What the task requires: From the data that follows, copy every line holding the string "camera".

*** The records Section Begins ***

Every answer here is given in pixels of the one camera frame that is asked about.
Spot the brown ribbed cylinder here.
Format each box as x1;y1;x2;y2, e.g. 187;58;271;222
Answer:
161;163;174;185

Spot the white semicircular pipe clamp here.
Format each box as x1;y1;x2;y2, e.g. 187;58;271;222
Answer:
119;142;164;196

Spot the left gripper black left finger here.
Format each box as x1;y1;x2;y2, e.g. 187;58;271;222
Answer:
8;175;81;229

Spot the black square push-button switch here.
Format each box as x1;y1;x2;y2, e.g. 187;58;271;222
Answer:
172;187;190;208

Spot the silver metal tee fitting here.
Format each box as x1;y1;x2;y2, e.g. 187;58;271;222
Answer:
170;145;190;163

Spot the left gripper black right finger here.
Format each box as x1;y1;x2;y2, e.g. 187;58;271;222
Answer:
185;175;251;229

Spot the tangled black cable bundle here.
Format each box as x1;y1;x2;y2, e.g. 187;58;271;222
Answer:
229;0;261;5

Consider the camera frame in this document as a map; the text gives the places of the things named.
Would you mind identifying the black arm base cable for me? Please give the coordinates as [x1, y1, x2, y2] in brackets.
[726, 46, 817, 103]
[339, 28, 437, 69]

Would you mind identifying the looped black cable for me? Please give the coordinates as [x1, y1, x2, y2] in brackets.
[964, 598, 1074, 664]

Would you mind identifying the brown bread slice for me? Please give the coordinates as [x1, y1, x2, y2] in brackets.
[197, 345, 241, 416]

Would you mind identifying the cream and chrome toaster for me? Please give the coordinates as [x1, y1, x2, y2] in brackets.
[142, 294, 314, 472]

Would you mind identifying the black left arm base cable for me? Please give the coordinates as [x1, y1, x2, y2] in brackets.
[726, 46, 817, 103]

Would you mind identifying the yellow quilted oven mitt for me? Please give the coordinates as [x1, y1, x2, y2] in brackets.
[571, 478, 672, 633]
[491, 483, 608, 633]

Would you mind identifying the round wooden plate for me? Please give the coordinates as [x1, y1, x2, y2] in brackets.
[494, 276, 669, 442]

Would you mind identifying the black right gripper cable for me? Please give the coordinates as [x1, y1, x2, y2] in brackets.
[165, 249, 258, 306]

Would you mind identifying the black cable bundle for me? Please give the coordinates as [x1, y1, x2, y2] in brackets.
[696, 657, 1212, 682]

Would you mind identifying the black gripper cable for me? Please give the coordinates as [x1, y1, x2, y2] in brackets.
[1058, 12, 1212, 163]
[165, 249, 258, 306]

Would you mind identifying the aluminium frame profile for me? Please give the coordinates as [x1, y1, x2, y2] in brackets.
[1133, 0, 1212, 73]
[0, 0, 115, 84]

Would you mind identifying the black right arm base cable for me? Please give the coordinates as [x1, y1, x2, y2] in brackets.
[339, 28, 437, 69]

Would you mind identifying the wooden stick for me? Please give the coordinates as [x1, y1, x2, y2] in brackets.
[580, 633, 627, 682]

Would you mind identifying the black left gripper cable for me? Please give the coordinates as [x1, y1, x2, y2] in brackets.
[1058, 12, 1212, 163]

*** The records Section Ends ***

Result:
Every answer here is given in pixels of the one camera frame that is asked about.
Consider the camera frame in this document as a map; the text gives the places of the things named.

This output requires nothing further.